[[ Information shown, beginning ]]

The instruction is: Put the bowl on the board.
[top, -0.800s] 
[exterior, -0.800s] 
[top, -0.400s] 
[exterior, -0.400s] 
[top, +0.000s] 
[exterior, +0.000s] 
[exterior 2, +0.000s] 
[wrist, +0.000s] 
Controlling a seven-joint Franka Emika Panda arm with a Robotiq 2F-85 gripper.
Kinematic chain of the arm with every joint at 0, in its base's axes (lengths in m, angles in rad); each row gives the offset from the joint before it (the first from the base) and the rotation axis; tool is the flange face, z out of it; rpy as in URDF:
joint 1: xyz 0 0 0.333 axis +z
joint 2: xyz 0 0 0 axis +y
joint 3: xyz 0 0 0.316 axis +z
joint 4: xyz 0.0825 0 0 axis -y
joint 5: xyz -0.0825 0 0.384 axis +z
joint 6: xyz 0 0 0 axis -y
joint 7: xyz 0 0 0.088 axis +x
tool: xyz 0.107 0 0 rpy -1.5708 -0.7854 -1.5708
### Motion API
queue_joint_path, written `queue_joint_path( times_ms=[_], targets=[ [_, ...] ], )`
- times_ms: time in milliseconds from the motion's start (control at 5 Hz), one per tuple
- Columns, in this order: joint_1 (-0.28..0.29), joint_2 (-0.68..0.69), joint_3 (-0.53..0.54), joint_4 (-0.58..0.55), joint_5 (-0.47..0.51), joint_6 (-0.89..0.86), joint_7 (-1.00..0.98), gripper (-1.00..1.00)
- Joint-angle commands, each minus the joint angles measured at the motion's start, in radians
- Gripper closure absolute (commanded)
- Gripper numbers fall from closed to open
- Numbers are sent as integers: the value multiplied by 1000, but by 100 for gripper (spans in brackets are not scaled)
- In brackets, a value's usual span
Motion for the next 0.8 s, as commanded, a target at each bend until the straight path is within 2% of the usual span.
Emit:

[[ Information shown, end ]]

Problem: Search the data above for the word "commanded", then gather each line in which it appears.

Task output:
- Gripper closure absolute (commanded)
Motion for the next 0.8 s, as commanded, a target at each bend until the straight path is within 2% of the usual span.

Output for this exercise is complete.